Saucy face of fundraising

Six of the original Calendar Girls have been attending a royal reception at Clarence House to celebrate their charity fundraising reaching £1 million.

Actress Linda Bassett
Actresses appeared with WI members in a 2004 calendar

The group continued raising cash for the Leukaemia Research Fund long after their near-naked Women's Institute calendar became a phenomenal success and the subject of a hit film.

The success of North Yorkshire's Rylstone and District WI's 1999 calendar also launched a copycat craze which has become an established form of fundraising.

Tricia Stewart, who came up with the idea of a WI calendar which mingled jam and knitting with glimpses of flesh, said there had been around 200 copycat calendars last year alone.

"But it's great because they're all doing it for a good cause and they'd have raised money and they'll have had a brilliant, humorous, time doing it like we did," she said.

The death of Angela Baker's husband John had inspired the WI women to raise money. The calendar used items such as cakes and flowers to protect the women's modesty.

It now seems that no sooner discussion over a good cause begins than someone suggests a fundraising strip.

Ambulance crews, builders, chefs and gamekeepers have all embraced charity nudity, raising money for causes ranging from cancer to Christmas lights.

Nude farmers

The trend has also become international, embracing an Australian women's football team as well as nude farmers in South Africa, who became local pin-ups.

Assistant Curate John Buchanan
There was a little bit of argy bargy about it
Reverend John Buchanan

Many calendars are one-off fundraisers, bought locally by people supporting familiar faces in unusual guises.
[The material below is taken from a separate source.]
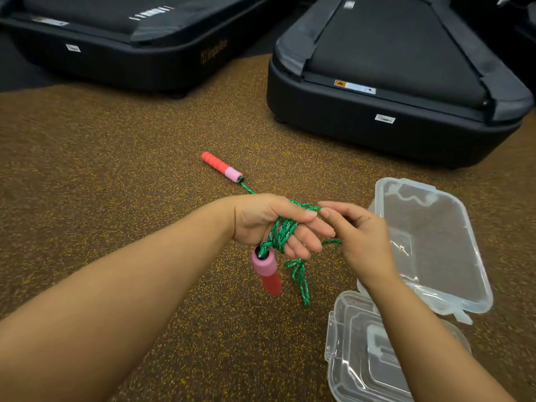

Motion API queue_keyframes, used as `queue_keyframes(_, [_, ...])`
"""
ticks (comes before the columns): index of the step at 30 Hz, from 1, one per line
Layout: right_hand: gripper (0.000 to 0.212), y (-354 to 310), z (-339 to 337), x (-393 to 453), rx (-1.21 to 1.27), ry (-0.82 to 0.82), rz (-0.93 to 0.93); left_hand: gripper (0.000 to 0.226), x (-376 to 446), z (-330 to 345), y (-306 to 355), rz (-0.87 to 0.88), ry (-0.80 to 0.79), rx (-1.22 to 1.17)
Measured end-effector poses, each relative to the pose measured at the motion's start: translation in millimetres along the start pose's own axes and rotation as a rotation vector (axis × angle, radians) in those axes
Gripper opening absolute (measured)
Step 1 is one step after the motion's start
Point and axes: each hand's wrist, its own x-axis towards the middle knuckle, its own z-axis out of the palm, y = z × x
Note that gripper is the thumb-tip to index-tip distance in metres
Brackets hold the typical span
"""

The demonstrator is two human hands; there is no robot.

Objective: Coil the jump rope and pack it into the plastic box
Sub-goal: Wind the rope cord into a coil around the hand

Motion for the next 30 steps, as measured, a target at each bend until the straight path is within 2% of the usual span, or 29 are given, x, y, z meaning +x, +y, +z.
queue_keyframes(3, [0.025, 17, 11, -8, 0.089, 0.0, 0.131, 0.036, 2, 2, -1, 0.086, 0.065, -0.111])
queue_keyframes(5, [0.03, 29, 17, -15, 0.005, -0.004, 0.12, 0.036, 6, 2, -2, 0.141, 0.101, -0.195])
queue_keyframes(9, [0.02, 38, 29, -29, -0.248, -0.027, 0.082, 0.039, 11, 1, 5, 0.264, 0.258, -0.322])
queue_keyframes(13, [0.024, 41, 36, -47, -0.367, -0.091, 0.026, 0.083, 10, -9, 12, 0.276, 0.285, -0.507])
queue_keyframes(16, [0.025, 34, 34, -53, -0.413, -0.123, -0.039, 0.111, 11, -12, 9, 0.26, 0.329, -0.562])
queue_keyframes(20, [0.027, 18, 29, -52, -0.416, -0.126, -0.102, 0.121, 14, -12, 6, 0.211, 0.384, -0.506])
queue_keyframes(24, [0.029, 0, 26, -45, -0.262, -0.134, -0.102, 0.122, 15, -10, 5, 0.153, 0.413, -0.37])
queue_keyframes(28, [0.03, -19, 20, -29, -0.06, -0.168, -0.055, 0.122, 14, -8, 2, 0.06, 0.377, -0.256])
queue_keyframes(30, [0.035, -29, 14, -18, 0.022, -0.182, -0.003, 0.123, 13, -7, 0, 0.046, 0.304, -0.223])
This was the case at Barsham, Suffolk, where local minister John Buchanan and parishioners defrocked to raise money for the 1,000 year-old Holy Trinity Church.

Rev Buchanan said the calendar was tasteful, with nothing "too risqué".

"I do a lot of grass cutting, so was pictured with a lawn mower - with the grass box strategically placed," he said.

He said the idea was presented at a church meeting and went ahead after the rector agreed.

"There was a little bit of argy bargy about it," he said.

"But people always take different views. There's precious little you can do without somebody going against it. But it wasn't a major row and any family has disagreements."

Naked cherubs

"Some people thought it was terrible having naked bodies round the church, but you don't have to look far in most churches before seeing a statue of a naked cherub or nude paintings."

He said the charity raised around £2,900 towards the church's upkeep.

For the minister there is little mystery as to why the calendar craze has taken off.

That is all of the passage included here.